When you use a native integration, it opens for uploads 130 connections in parallel for the each segment of the file (64MiB or less), when the first 80 are uploaded all remained are canceled.
If you want to have a more stable uploads, you need to increase a parallelism (how many segments the libuplink can upload in parallel), in FileZilla it’s located in the menu Edit → Settings → Transfers → Limit for concurrent uploads.
You may use rclone instead:
rclone copy --multi-thread-streams=8 --multi-thread-cutoff=64M -P "c:\Users\shiny\Downloads\Twisted Metal (USA).chd" storj:emulation/PS1
or with uplink:
uplink cp --parallelism=8 "c:\Users\shiny\Downloads\Twisted Metal (USA).chd" sj://emulation/PS1/
The number of threads (or concurrent uploads/downloads) will affect how much connections it will open and how much memory and CPU will be used. If your router is not capable to handle so much connections, this may reduce the speed or increase the number of retries.

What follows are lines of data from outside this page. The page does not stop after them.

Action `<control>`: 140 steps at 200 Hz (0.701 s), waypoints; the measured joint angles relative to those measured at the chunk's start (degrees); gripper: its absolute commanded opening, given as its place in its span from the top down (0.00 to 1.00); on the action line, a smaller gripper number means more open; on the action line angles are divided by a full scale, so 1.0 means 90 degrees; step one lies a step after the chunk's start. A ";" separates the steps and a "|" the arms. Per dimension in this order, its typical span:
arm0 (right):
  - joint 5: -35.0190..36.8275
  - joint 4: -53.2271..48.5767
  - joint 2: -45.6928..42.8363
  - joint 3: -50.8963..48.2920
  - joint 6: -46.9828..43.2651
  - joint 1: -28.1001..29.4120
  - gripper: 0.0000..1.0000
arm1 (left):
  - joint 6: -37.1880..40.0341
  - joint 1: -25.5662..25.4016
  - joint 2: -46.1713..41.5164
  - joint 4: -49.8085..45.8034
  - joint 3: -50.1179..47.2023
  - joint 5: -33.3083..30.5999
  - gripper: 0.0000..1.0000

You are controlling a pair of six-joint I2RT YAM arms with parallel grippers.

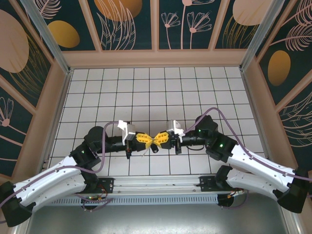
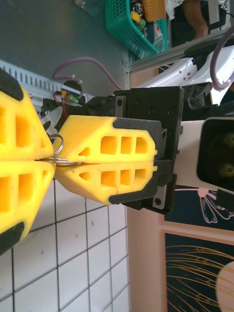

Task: Put the keys on the keyring

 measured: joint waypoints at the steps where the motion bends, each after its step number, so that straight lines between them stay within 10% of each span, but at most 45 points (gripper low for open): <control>1: -0.0002 0.0000 -0.0002 0.0000 -0.0010 0.0000 1.00 | 0.0002 -0.0002 0.0000 0.0002 0.0000 -0.0002 1.00; 77: 0.0374 -0.1367 0.0423 0.0614 -0.0435 -0.0005 1.00 | 0.0471 -0.0002 0.0342 -0.1430 0.0578 -0.0576 0.81; 140: 0.0741 -0.3155 0.1139 0.1545 -0.0976 -0.0066 1.00 | 0.1052 -0.0002 0.0899 -0.2611 0.1137 -0.0809 1.00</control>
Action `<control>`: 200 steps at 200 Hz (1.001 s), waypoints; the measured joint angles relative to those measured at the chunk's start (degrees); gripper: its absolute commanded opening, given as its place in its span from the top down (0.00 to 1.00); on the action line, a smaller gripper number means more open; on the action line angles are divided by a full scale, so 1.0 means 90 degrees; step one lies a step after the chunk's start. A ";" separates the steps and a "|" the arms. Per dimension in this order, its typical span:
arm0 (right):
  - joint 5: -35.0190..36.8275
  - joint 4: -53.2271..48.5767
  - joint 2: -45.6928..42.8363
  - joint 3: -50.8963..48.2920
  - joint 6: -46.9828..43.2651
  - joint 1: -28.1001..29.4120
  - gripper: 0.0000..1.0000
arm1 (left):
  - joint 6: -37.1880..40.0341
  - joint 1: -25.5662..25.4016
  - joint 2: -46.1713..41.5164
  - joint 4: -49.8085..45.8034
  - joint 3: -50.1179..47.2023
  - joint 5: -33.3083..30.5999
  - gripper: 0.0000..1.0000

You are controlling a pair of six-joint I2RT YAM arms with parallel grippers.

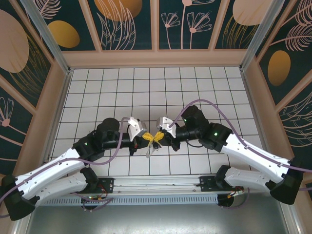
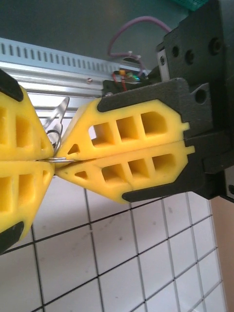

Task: Put the keys on the keyring

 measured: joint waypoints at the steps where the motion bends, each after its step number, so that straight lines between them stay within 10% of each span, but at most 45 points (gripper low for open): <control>1: 0.0000 -0.0007 0.0005 0.0000 -0.0005 0.0000 1.00 | 0.0002 0.0000 0.0007 -0.0012 0.0000 0.0005 1.00; 101: -0.0508 0.1265 -0.0697 -0.0651 0.0279 0.0044 0.86 | -0.0721 -0.0027 -0.0741 0.1870 -0.0930 0.0593 1.00; 200: -0.0549 0.1413 -0.0806 -0.0731 0.0471 0.0044 1.00 | -0.1083 -0.0019 -0.0750 0.2616 -0.1246 0.0697 0.95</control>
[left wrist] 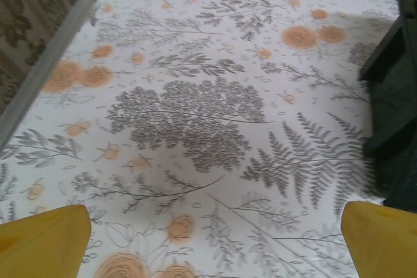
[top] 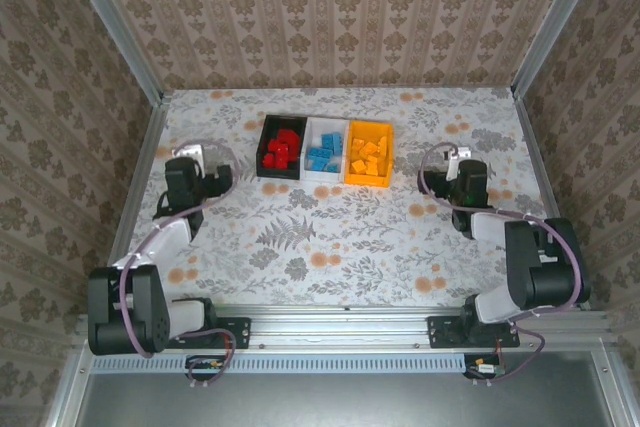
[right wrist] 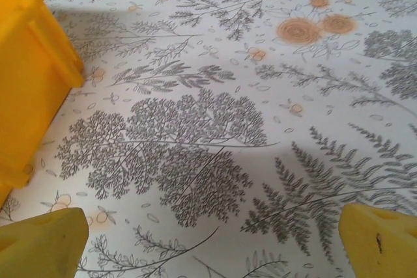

Errors during download are related to unstable connection. With a native integration it opens 35 connections for the each segment and downloads in parallel. When the first 29 are downloaded all other are canceled.
If you upload and download in the same time, it may overload your router if it’s not capable to handle so much parallel connections. So you may reduce the number of parallel transfers in the menu Edit → Settings → Transfers → Maximum simultaneous connections
If you upstream or downstream bandwidth of your internet connection are small (less than 25Mbit for upstream and less than 100Mbit for downstream), perhaps it’s better to use an S3 integration instead, it’s supported by FileZilla PRO, Cyberduck, rclone and many others.